▸ INFORMATION SHOWN:

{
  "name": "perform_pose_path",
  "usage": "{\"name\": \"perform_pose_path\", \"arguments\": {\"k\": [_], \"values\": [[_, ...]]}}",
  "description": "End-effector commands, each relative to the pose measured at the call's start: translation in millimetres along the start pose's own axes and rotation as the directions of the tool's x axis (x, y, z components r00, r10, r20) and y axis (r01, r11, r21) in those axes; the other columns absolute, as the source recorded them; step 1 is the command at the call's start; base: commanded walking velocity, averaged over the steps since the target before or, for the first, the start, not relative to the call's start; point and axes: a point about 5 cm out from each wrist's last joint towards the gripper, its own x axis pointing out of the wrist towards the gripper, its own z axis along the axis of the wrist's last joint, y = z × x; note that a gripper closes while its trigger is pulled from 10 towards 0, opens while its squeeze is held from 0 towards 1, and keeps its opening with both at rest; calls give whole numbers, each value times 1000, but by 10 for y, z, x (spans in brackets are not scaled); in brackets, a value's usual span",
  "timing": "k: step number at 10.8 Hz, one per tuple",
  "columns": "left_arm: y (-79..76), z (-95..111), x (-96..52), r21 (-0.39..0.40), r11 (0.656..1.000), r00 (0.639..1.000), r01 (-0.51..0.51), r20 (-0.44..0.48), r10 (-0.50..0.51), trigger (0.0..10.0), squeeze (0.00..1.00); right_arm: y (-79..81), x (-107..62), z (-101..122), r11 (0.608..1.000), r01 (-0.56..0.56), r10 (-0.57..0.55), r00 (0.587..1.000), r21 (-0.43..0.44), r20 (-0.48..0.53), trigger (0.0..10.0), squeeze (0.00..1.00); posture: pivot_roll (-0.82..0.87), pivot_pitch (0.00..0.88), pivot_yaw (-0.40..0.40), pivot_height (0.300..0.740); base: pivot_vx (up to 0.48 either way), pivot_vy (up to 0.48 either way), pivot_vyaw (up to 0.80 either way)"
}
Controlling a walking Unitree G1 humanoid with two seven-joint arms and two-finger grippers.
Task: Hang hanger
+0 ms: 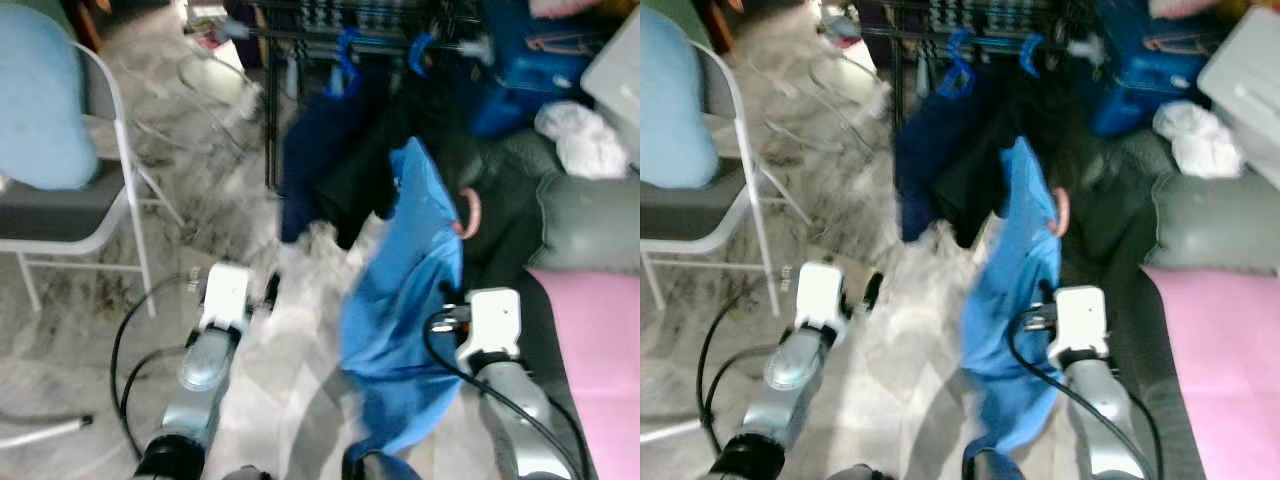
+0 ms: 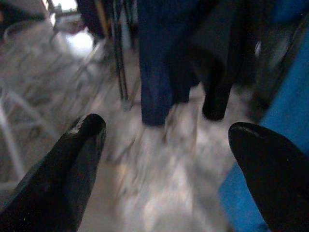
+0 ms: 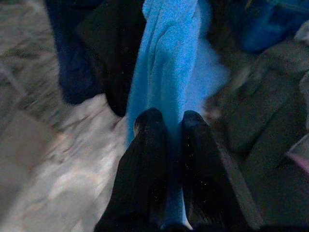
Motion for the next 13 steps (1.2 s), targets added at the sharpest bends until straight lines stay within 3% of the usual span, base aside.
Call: {"name": "perform_pose_path", "arguments": {"k": [1,3,11,13], "values": [[13,-21,-3,9,1000,1000,-15,-8,15,10000,0,28,4,55,1000,-21,21,999,2,25,10000,0,-184,171,32,740,0,0,0],[-13,-38,15,15,999,999,-32,-19,32,10000,0,40,-1,63,999,-43,43,999,0,30,10000,0,-192,170,27,740,-122,0,0],[-45,-78,26,35,999,999,-24,-31,25,10000,0,59,-53,14,999,-43,43,999,13,13,10000,0,-197,177,36,740,-296,0,670],[-46,-102,22,35,999,999,-21,-37,23,10000,0,64,-55,12,999,-46,46,999,14,11,10000,0,-195,172,36,740,-319,0,0]]}}
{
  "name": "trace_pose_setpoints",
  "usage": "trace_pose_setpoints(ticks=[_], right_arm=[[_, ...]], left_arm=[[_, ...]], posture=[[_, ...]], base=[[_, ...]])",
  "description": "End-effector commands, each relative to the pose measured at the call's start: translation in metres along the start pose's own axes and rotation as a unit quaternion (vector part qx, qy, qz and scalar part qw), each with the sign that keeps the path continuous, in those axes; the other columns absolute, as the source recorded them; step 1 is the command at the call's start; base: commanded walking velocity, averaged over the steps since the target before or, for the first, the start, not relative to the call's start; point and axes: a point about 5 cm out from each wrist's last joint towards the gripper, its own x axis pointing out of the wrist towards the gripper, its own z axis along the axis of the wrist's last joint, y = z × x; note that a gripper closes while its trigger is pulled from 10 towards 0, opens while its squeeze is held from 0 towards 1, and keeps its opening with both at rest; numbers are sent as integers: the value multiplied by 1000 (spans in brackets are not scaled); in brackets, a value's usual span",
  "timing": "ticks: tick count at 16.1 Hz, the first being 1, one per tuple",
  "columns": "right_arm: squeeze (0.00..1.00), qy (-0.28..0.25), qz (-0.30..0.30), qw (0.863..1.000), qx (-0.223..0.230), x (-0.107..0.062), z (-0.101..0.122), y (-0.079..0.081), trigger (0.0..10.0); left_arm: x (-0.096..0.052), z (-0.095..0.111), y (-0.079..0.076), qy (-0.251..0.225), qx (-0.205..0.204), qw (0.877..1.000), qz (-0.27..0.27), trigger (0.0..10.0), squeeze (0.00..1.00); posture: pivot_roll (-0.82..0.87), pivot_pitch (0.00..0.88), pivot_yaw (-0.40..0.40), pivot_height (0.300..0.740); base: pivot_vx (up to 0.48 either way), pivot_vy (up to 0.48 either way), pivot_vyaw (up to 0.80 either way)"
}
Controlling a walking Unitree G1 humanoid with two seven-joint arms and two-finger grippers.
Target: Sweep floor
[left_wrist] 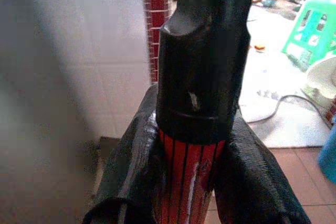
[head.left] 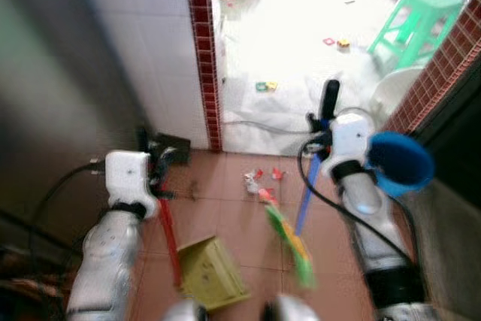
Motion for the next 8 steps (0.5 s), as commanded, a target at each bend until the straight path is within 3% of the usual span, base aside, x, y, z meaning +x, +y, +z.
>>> trace_pose_setpoints(ticks=[1,5,8], right_arm=[[0,-27,-7,999,-20,4,12,-3,10000],[0,-34,-5,999,-33,6,14,-3,10000],[0,-40,1,998,-45,7,16,-2,10000]], left_arm=[[2,10,-1,-27,-9,1000,-4,10000,0],[4,11,-5,-29,-7,1000,-7,10000,0],[4,11,-6,-28,-5,1000,-4,10000,0]], posture=[[-75,88,1,740],[-73,89,1,740],[-74,89,1,740]], base=[[480,0,0],[480,0,0],[480,0,800]])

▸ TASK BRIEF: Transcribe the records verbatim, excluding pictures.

▸ EXERCISE RESPONSE:
{
  "name": "perform_pose_path",
  "usage": "{\"name\": \"perform_pose_path\", \"arguments\": {\"k\": [_], \"values\": [[_, ...]]}}",
  "description": "End-effector commands, each relative to the pose measured at the call's start: translation in millimetres along the start pose's own axes and rotation as the directions of the tool's x axis (x, y, z components r00, r10, r20) and y axis (r01, r11, r21) in those axes; the other columns absolute, as the source recorded them; step 1 is the command at the call's start; base: commanded walking velocity, averaged over the steps since the target before or, for the first, the start, not relative to the call's start; point and axes: a point about 5 cm out from each wrist's last joint towards the gripper, its own x axis pointing out of the wrist towards the gripper, its own z axis along the axis of the wrist's last joint, y = z × x; note that a gripper closes while its trigger is pulled from 10 towards 0, opens while its squeeze is held from 0 towards 1, and keeps its opening with both at rest; calls give whole numbers, each value times 1000, but by 10 for y, z, x (spans in brackets are not scaled); in brackets, a value's usual span",
  "timing": "k: step number at 10.8 Hz, one per tuple",
  "columns": "left_arm: y (-79..76), z (-95..111), x (-96..52), r21 (-0.39..0.40), r11 (0.656..1.000), r00 (0.639..1.000), r01 (-0.51..0.51), r20 (-0.44..0.48), r10 (-0.50..0.51), trigger (0.0..10.0), squeeze (0.00..1.00); right_arm: y (-79..81), x (-107..62), z (-101..122), r11 (0.608..1.000), r01 (-0.56..0.56), r10 (-0.57..0.55), r00 (0.587..1.000), r21 (-0.43..0.44), r20 (-0.48..0.53), trigger (0.0..10.0), squeeze (0.00..1.00); posture: pivot_roll (-0.82..0.87), pivot_pitch (0.00..0.88), pivot_yaw (-0.40..0.40), pivot_height (0.300..0.740); base: pivot_vx (up to 0.48 either way), pivot_vy (up to 0.48 either way), pivot_vyaw (up to 0.80 either way)"
}
Controlling a walking Unitree G1 humanoid with two seven-joint arms and two-finger grippers.
Task: Hang hanger
+0 ms: 
+0 ms: 
+0 ms: 
Motion for the next 13 steps (1.2 s), targets added at the sharpest bends until straight lines stay within 3% of the usual span, base aside.
Call: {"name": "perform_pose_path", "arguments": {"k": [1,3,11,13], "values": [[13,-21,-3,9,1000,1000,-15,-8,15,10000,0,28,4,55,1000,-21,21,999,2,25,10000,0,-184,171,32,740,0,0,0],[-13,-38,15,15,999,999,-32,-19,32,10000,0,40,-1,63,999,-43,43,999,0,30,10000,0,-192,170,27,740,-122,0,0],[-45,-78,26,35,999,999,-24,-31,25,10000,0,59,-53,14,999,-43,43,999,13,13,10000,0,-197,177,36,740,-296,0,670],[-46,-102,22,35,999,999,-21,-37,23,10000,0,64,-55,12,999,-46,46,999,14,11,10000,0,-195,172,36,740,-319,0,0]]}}
{
  "name": "trace_pose_setpoints",
  "usage": "trace_pose_setpoints(ticks=[_], right_arm=[[_, ...]], left_arm=[[_, ...]], posture=[[_, ...]], base=[[_, ...]])",
  "description": "End-effector commands, each relative to the pose measured at the call's start: translation in metres along the start pose's own axes and rotation as a unit quaternion (vector part qx, qy, qz and scalar part qw), each with the sign that keeps the path continuous, in those axes; the other columns absolute, as the source recorded them; step 1 is the command at the call's start; base: commanded walking velocity, averaged over the steps since the target before or, for the first, the start, not relative to the call's start; point and axes: a point about 5 cm out from each wrist's last joint towards the gripper, its own x axis pointing out of the wrist towards the gripper, its own z axis along the axis of the wrist's last joint, y = z × x; note that a gripper closes while its trigger is pulled from 10 towards 0, opens while its squeeze is held from 0 towards 1, and keeps its opening with both at rest; numbers are sent as integers: the value multiplied by 1000 (spans in brackets are not scaled); in brackets, a value's usual span",
  "timing": "ticks: tick count at 16.1 Hz, the first being 1, one per tuple",
  "columns": "right_arm: squeeze (0.00..1.00), qy (-0.28..0.25), qz (-0.30..0.30), qw (0.863..1.000), qx (-0.223..0.230), x (-0.107..0.062), z (-0.101..0.122), y (-0.079..0.081), trigger (0.0..10.0); left_arm: x (-0.096..0.052), z (-0.095..0.111), y (-0.079..0.076), qy (-0.251..0.225), qx (-0.205..0.204), qw (0.877..1.000), qz (-0.27..0.27), trigger (0.0..10.0), squeeze (0.00..1.00); posture: pivot_roll (-0.82..0.87), pivot_pitch (0.00..0.88), pivot_yaw (-0.40..0.40), pivot_height (0.300..0.740); base: pivot_vx (up to 0.48 either way), pivot_vy (up to 0.48 either way), pivot_vyaw (up to 0.80 either way)"
}
Controlling a walking Unitree G1 humanoid with two seven-joint arms and two-finger grippers.
Target: Sweep floor
[left_wrist] 
[head.left] 
Motion for the next 8 steps (0.5 s), as commanded, a target at each bend until the straight path is within 3% of the usual span, base aside, x, y, z meaning +x, +y, +z.
>>> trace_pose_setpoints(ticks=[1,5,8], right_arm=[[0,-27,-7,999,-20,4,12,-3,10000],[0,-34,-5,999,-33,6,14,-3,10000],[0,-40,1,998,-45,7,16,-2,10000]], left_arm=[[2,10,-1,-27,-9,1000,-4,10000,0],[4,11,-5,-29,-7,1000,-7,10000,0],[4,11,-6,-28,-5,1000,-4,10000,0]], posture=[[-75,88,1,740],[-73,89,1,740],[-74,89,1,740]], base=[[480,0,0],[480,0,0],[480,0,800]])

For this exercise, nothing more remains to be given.